Pictures must not be copied, but every entry must be reproduced exactly.

Extracted records
○ ○ ○ ○
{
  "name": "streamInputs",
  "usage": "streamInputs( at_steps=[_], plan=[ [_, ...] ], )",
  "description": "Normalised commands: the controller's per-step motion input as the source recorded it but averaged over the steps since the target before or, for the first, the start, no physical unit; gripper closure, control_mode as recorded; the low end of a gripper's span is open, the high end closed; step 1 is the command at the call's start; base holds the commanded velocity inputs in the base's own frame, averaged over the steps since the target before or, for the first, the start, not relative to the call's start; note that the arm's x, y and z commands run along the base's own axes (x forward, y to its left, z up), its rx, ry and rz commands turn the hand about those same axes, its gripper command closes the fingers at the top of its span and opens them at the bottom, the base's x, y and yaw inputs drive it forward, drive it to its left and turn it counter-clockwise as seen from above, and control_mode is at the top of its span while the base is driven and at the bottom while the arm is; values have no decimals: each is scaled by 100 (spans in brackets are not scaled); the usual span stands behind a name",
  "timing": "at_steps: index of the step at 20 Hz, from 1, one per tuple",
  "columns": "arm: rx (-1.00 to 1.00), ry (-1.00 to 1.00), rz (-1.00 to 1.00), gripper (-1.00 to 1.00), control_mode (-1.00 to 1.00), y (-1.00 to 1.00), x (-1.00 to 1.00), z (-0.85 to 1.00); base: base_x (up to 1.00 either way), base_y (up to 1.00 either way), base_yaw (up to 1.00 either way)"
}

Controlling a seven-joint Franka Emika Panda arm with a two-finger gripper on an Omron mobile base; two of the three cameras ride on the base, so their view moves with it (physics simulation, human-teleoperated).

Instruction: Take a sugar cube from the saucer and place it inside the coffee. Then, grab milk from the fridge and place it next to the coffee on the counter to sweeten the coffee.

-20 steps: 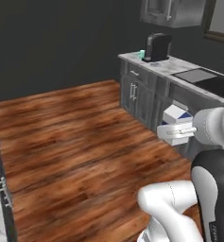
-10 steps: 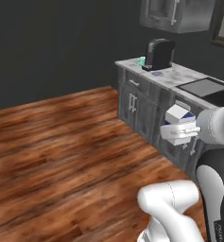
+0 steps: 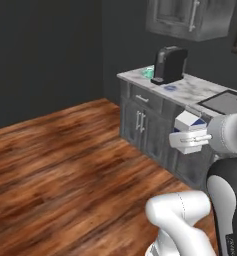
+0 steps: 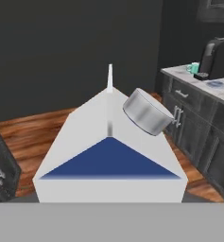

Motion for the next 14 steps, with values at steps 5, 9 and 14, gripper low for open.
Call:
streamInputs(
  at_steps=[5,9,14],
  plan=[
    [0,0,0,100,100,0,0,0,100,32,-28],
    [0,0,0,100,100,0,0,0,100,36,-32],
    [0,0,0,100,100,0,0,0,100,41,-36]
  ],
)
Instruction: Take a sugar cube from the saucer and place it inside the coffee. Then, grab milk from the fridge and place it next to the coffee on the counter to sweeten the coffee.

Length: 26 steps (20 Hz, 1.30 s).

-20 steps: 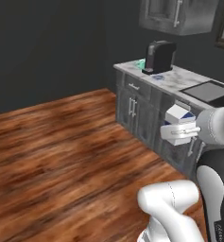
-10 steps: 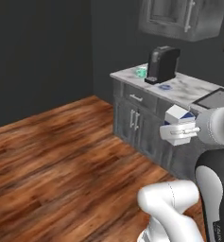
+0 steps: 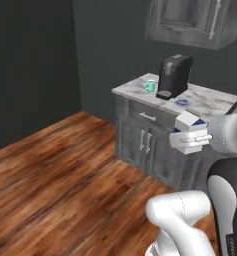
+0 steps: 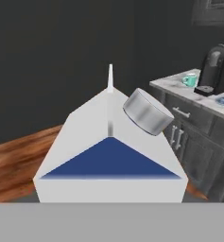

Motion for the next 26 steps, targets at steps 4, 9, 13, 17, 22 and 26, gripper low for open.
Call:
streamInputs(
  at_steps=[4,9,13,17,22,26],
  plan=[
    [0,0,0,100,100,0,0,0,100,48,-39],
    [0,0,0,100,100,0,0,0,100,56,-42],
    [0,0,0,100,100,0,0,0,100,69,-46],
    [0,0,0,100,100,0,0,0,100,76,-47],
    [0,0,0,100,100,0,0,0,100,88,-49],
    [0,0,0,100,100,0,0,0,100,100,-53]
  ],
)
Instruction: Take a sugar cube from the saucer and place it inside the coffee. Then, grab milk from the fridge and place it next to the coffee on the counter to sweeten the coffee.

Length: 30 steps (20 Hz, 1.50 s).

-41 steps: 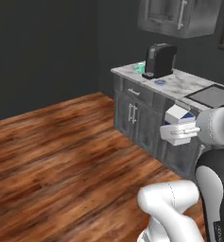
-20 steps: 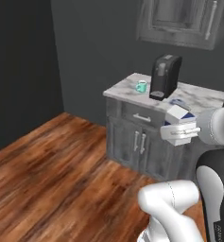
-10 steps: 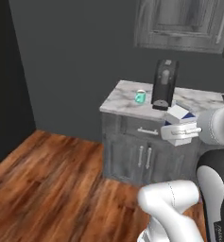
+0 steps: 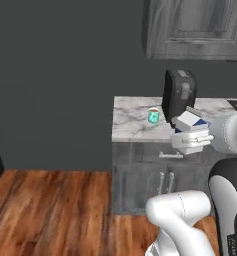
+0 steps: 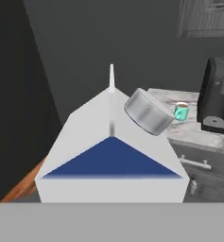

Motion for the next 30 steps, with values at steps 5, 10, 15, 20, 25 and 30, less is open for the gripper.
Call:
streamInputs(
  at_steps=[5,10,15,20,25,30],
  plan=[
    [0,0,0,100,100,0,0,0,100,91,-59],
    [0,0,0,100,100,0,0,0,81,48,-52],
    [0,0,0,100,100,0,0,0,33,1,-10],
    [0,0,0,100,100,0,0,0,11,0,-2],
    [0,10,-20,100,-100,17,34,-13,0,0,0],
    [0,21,-38,100,-100,24,79,-21,0,0,0]
  ],
)
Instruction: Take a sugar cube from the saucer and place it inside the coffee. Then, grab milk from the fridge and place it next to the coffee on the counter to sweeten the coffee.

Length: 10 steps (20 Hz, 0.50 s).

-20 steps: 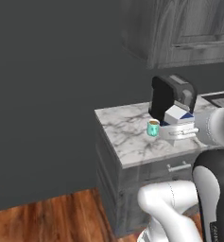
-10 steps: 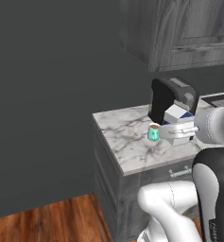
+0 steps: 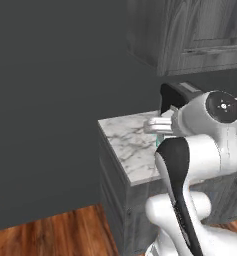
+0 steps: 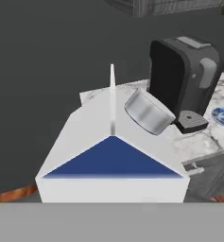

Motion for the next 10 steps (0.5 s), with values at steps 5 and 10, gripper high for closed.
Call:
streamInputs(
  at_steps=[5,10],
  plan=[
    [-3,22,-48,100,-100,9,51,-54,0,0,0],
    [-11,15,-62,100,-100,0,60,-51,0,0,0]
  ],
)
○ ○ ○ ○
▶ RESULT FOR THIS TASK
{
  "name": "streamInputs",
  "usage": "streamInputs( at_steps=[_], plan=[ [_, ...] ], )",
  "description": "Normalised commands: the controller's per-step motion input as the source recorded it but averaged over the steps since the target before or, for the first, the start, no physical unit; gripper closure, control_mode as recorded; the low end of a gripper's span is open, the high end closed; step 1 is the command at the call's start; base holds the commanded velocity inputs in the base's own frame, averaged over the steps since the target before or, for the first, the start, not relative to the call's start; note that the arm's x, y and z commands run along the base's own axes (x forward, y to its left, z up), its rx, ry and rz commands turn the hand about those same axes, its gripper command closes the fingers at the top of its span and opens them at the bottom, the base's x, y and yaw inputs drive it forward, drive it to its left and turn it counter-clockwise as seen from above, and control_mode is at the top of its span while the base is driven and at the bottom while the arm is; values have no decimals: each is scaled by 100 (spans in brackets are not scaled); the usual span stands behind a name",
  "timing": "at_steps: index of the step at 20 Hz, from 1, one per tuple",
  "columns": "arm: rx (-1.00 to 1.00), ry (-1.00 to 1.00), rz (-1.00 to 1.00), gripper (-1.00 to 1.00), control_mode (-1.00 to 1.00), y (-1.00 to 1.00), x (-1.00 to 1.00), z (-0.85 to 1.00); base: base_x (up to 1.00 either way), base_y (up to 1.00 either way), base_yaw (up to 1.00 either way)"
}

Controlling a seven-joint Franka Emika Panda arm with a two-finger gripper on an Omron mobile base; two of the three cameras ride on the base, so their view moves with it (physics simulation, human-teleoperated).

Instruction: Take a sugar cube from the saucer and place it inside the coffee. Then, grab milk from the fridge and place it next to the coffee on the counter to sweeten the coffee.

-20 steps: 
-10 steps: 
+0 steps: 
+0 steps: 

Motion for the next 14 steps, with values at steps 5, 9 and 14, gripper low for open.
Call:
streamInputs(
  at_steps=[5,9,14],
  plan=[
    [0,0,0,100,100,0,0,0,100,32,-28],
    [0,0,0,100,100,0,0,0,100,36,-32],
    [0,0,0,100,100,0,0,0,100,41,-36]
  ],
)
Instruction: Take a sugar cube from the saucer and place it inside the coffee. Then, grab milk from the fridge and place it next to the coffee on the counter to sweeten the coffee.

Length: 26 steps (20 Hz, 1.30 s).

-20 steps: 
-10 steps: 
+0 steps: 
+0 steps: 

Motion for the next 26 steps, targets at steps 4, 9, 13, 17, 22 and 26, gripper low for open.
Call:
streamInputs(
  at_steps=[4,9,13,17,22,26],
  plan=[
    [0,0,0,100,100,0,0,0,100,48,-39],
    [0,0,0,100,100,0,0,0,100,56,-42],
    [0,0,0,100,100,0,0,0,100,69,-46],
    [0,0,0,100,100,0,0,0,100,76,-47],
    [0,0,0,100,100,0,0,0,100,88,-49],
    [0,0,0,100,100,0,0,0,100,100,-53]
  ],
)
Instruction: Take a sugar cube from the saucer and place it inside the coffee. Then, grab milk from the fridge and place it next to the coffee on the counter to sweeten the coffee.

Length: 30 steps (20 Hz, 1.50 s).

-41 steps: 
-20 steps: 
-10 steps: 
+0 steps: 
+0 steps: 

Motion for the next 30 steps, with values at steps 5, 10, 15, 20, 25 and 30, less is open for the gripper.
Call:
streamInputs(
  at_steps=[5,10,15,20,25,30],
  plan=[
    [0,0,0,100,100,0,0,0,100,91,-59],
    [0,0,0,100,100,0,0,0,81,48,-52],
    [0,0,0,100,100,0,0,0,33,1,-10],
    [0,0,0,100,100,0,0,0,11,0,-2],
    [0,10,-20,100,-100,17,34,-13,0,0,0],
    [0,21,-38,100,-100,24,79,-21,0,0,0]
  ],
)
Instruction: Take a sugar cube from the saucer and place it inside the coffee. Then, grab milk from the fridge and place it next to the coffee on the counter to sweeten the coffee.

Length: 10 steps (20 Hz, 0.50 s).

-20 steps: 
-10 steps: 
+0 steps: 
+0 steps: 

Motion for the next 10 steps (0.5 s), with values at steps 5 and 10, gripper high for closed.
Call:
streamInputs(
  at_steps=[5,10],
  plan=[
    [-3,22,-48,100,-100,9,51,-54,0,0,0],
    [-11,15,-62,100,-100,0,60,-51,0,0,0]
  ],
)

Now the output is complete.